REQUIRED WORK
Go through the entries below. Copy each line in which "rail" appears.

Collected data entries
---*---
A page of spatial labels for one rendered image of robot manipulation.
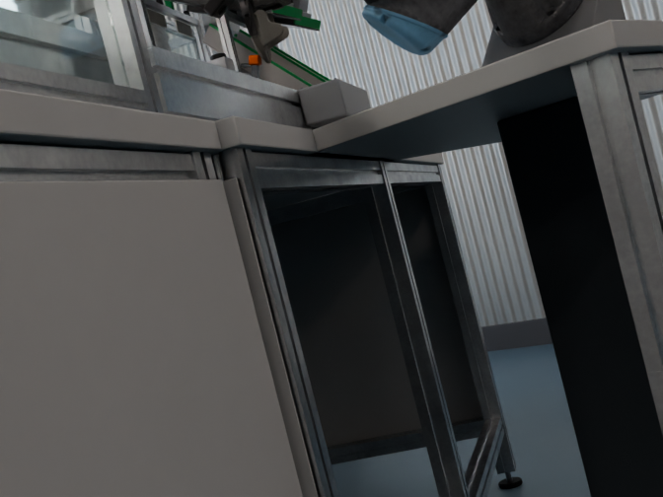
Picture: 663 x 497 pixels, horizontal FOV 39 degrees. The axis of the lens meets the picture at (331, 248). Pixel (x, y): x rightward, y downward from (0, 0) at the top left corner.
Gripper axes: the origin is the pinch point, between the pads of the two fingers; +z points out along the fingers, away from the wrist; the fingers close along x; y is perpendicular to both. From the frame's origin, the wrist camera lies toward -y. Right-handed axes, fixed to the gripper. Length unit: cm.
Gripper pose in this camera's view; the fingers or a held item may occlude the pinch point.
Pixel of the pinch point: (262, 57)
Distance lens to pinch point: 174.2
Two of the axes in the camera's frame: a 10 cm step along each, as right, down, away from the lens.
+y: 9.4, -2.4, -2.6
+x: 2.5, -0.7, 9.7
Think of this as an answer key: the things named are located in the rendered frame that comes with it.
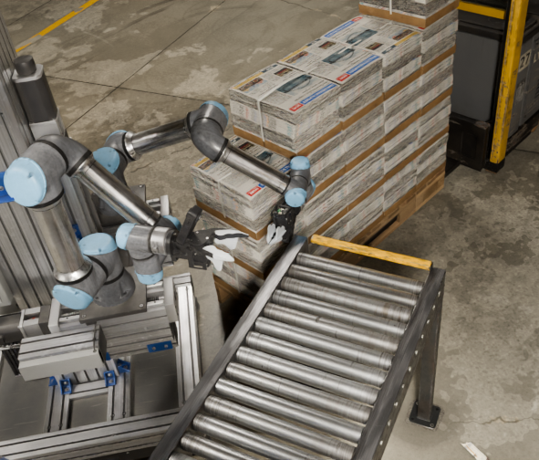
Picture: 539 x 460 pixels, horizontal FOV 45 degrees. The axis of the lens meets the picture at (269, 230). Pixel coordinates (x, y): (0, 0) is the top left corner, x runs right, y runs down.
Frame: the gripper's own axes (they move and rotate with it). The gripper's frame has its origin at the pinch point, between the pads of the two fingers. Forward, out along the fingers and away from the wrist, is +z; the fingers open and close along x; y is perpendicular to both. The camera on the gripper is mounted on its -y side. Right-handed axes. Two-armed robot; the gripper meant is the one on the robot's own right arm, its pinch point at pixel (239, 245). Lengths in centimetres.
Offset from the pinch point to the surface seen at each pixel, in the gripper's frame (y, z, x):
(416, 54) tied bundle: 4, 24, -171
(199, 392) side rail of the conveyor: 45.5, -12.1, 11.8
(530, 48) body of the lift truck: 22, 77, -244
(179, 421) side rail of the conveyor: 47, -14, 22
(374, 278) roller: 39, 29, -44
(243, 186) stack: 30, -30, -81
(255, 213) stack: 39, -24, -76
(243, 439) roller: 47, 5, 23
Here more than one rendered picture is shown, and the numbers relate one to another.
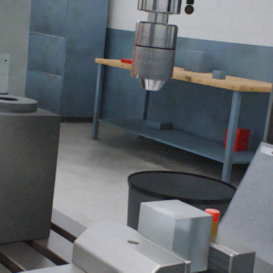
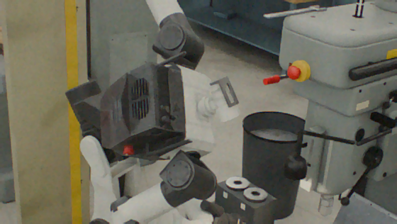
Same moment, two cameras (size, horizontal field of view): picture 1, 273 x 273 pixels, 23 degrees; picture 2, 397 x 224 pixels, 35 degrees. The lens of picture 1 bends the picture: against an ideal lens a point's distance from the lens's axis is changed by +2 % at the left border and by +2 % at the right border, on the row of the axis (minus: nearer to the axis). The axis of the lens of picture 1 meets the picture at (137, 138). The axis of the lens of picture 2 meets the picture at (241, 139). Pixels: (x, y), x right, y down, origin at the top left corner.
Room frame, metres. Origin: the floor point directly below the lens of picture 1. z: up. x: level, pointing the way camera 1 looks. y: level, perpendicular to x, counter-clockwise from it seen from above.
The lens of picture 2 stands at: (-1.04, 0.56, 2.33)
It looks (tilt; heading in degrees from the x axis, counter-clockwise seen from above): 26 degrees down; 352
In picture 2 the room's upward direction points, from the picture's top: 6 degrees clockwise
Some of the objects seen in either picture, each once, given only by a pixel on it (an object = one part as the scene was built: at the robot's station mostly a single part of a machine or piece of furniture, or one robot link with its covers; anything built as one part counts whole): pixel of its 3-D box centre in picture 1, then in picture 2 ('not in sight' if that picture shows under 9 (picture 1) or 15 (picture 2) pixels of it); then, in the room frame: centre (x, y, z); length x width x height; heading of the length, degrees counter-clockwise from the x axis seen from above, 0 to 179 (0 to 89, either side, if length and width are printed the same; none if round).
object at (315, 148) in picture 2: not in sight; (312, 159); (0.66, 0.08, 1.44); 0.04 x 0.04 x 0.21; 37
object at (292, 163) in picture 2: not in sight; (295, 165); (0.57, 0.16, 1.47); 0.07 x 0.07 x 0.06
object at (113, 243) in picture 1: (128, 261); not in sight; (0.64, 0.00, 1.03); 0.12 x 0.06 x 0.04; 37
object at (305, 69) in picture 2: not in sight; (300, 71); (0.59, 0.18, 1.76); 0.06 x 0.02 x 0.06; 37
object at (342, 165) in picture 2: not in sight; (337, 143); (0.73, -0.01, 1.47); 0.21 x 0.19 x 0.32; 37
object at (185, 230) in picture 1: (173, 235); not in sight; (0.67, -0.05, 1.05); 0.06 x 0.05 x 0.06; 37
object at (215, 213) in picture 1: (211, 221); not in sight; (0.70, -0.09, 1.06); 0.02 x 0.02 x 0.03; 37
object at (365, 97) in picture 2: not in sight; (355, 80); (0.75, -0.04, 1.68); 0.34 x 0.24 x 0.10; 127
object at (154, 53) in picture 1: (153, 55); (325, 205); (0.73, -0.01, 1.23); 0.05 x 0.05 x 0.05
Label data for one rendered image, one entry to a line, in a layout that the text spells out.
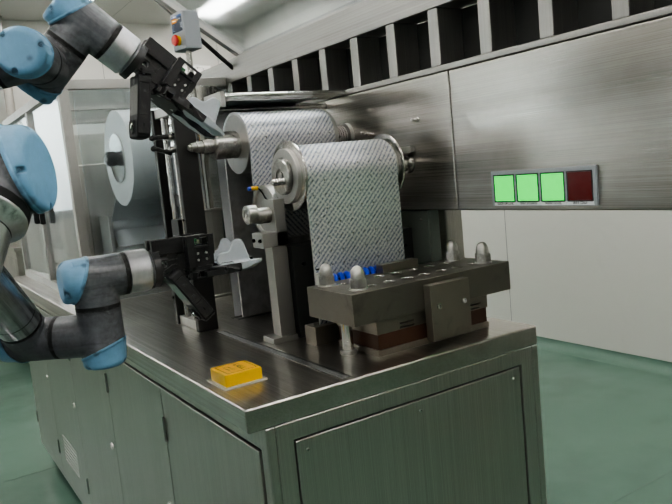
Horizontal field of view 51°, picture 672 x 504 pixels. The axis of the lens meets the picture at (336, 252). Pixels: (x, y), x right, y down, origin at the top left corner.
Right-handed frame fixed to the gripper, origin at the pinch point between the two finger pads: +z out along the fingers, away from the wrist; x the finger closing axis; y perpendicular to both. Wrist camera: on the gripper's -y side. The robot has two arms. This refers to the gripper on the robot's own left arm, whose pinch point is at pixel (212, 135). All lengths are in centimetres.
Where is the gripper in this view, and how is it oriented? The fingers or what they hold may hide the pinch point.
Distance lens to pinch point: 138.8
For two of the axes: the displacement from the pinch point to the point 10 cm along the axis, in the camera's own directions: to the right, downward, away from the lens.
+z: 7.0, 5.2, 4.8
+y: 4.6, -8.5, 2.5
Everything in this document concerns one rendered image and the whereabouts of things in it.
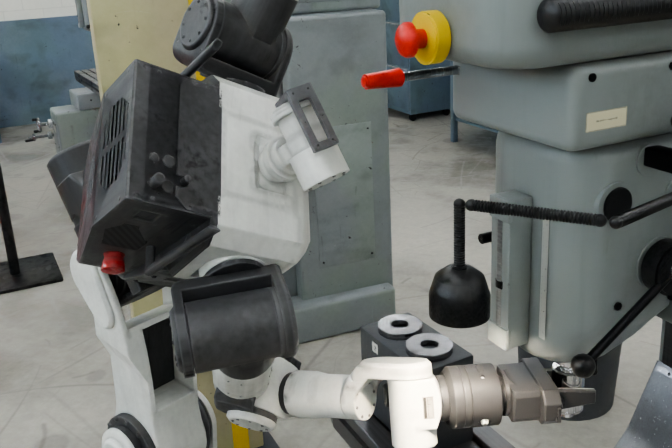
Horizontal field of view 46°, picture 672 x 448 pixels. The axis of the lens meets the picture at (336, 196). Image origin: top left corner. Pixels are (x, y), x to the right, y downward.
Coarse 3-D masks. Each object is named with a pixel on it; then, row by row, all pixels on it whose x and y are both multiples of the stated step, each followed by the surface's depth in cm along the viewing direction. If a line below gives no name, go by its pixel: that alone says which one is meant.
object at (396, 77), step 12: (384, 72) 98; (396, 72) 99; (408, 72) 100; (420, 72) 101; (432, 72) 102; (444, 72) 102; (456, 72) 103; (372, 84) 98; (384, 84) 98; (396, 84) 99
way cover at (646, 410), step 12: (660, 372) 146; (648, 384) 147; (660, 384) 145; (648, 396) 147; (660, 396) 145; (636, 408) 148; (648, 408) 146; (660, 408) 144; (636, 420) 148; (648, 420) 146; (660, 420) 144; (624, 432) 149; (636, 432) 147; (648, 432) 145; (660, 432) 143; (624, 444) 147; (636, 444) 146; (648, 444) 144; (660, 444) 142
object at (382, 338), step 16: (384, 320) 159; (400, 320) 159; (416, 320) 159; (368, 336) 158; (384, 336) 155; (400, 336) 153; (416, 336) 152; (432, 336) 152; (368, 352) 159; (384, 352) 153; (400, 352) 149; (416, 352) 146; (432, 352) 146; (448, 352) 146; (464, 352) 148; (432, 368) 143; (384, 416) 158; (448, 432) 149; (464, 432) 151
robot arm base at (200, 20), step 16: (208, 0) 111; (192, 16) 113; (208, 16) 110; (224, 16) 110; (192, 32) 112; (208, 32) 110; (288, 32) 120; (176, 48) 116; (192, 48) 112; (288, 48) 118; (208, 64) 111; (224, 64) 112; (288, 64) 119; (256, 80) 116; (272, 80) 119
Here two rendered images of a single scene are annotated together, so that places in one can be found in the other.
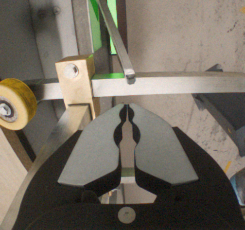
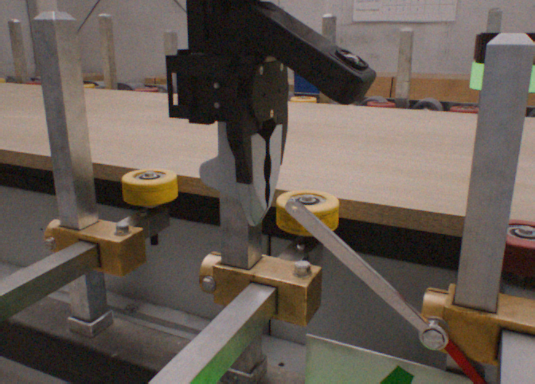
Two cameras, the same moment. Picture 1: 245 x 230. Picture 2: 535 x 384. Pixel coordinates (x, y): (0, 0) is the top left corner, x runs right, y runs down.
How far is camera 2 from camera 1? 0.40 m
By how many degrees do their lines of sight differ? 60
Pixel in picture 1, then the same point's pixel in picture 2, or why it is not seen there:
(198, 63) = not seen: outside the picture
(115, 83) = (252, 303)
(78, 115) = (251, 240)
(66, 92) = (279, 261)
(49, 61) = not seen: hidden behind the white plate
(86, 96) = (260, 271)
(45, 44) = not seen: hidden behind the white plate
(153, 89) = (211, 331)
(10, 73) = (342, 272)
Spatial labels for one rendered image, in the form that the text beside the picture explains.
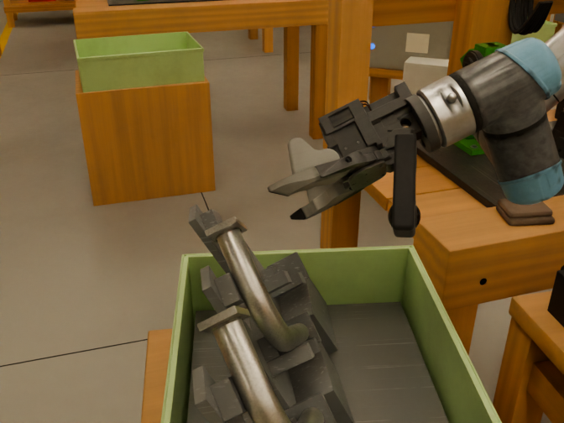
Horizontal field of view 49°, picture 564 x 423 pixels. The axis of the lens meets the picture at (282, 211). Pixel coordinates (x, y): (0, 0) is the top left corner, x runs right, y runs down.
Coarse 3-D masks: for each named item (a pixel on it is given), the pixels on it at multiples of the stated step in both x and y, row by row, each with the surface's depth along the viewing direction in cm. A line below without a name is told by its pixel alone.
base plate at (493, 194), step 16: (432, 160) 162; (448, 160) 161; (464, 160) 161; (480, 160) 161; (448, 176) 156; (464, 176) 153; (480, 176) 153; (496, 176) 153; (480, 192) 145; (496, 192) 145; (560, 192) 145
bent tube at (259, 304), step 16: (224, 224) 73; (240, 224) 74; (224, 240) 74; (240, 240) 74; (224, 256) 74; (240, 256) 73; (240, 272) 72; (256, 272) 73; (240, 288) 72; (256, 288) 72; (256, 304) 72; (272, 304) 73; (256, 320) 73; (272, 320) 72; (272, 336) 73; (288, 336) 75; (304, 336) 87
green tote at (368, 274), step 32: (192, 256) 109; (256, 256) 110; (320, 256) 111; (352, 256) 112; (384, 256) 112; (416, 256) 109; (192, 288) 112; (320, 288) 114; (352, 288) 115; (384, 288) 115; (416, 288) 107; (192, 320) 114; (416, 320) 108; (448, 320) 94; (448, 352) 92; (448, 384) 92; (480, 384) 82; (448, 416) 93; (480, 416) 80
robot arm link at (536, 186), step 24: (480, 144) 84; (504, 144) 73; (528, 144) 72; (552, 144) 74; (504, 168) 76; (528, 168) 74; (552, 168) 74; (504, 192) 79; (528, 192) 76; (552, 192) 76
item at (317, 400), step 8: (320, 392) 80; (304, 400) 80; (312, 400) 79; (320, 400) 79; (288, 408) 80; (296, 408) 80; (304, 408) 79; (320, 408) 79; (328, 408) 79; (288, 416) 80; (296, 416) 79; (328, 416) 79
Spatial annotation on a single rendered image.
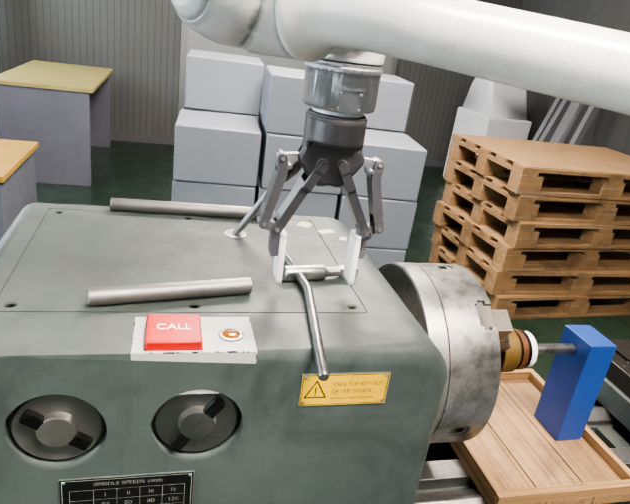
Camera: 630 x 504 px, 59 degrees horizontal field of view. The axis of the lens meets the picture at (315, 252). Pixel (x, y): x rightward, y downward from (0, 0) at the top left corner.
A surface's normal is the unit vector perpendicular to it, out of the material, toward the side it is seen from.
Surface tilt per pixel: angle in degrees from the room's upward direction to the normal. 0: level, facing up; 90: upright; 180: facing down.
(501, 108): 72
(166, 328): 0
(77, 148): 90
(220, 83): 90
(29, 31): 90
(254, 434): 90
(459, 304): 30
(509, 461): 0
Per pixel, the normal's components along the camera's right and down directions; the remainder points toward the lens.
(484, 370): 0.25, 0.04
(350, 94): 0.22, 0.40
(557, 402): -0.96, -0.03
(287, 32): 0.20, 0.74
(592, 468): 0.13, -0.92
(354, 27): -0.46, 0.59
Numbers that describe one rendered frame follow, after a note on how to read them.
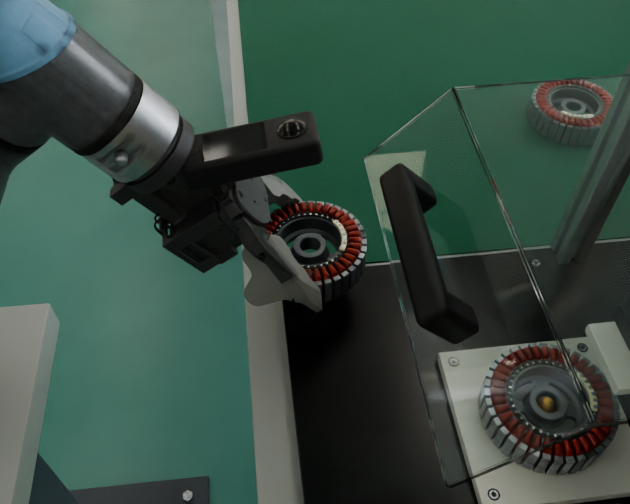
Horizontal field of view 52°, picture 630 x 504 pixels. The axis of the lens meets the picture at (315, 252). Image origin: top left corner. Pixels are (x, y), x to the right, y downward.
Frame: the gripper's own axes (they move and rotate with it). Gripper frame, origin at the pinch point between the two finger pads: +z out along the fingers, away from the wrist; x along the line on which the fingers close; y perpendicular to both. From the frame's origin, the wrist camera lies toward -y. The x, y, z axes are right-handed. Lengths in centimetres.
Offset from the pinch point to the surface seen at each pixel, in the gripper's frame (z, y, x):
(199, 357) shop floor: 54, 65, -42
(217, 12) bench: 27, 29, -120
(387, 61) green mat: 15.7, -10.5, -42.3
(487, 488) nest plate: 10.5, -6.0, 23.8
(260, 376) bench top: 2.6, 10.3, 8.5
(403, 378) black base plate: 8.8, -2.0, 12.1
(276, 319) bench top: 3.9, 8.3, 1.9
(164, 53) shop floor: 48, 69, -169
---*---
EXERCISE SOLUTION
(199, 392) side rail of the conveyor: 45.5, -12.1, 11.8
(179, 421) side rail of the conveyor: 47, -14, 22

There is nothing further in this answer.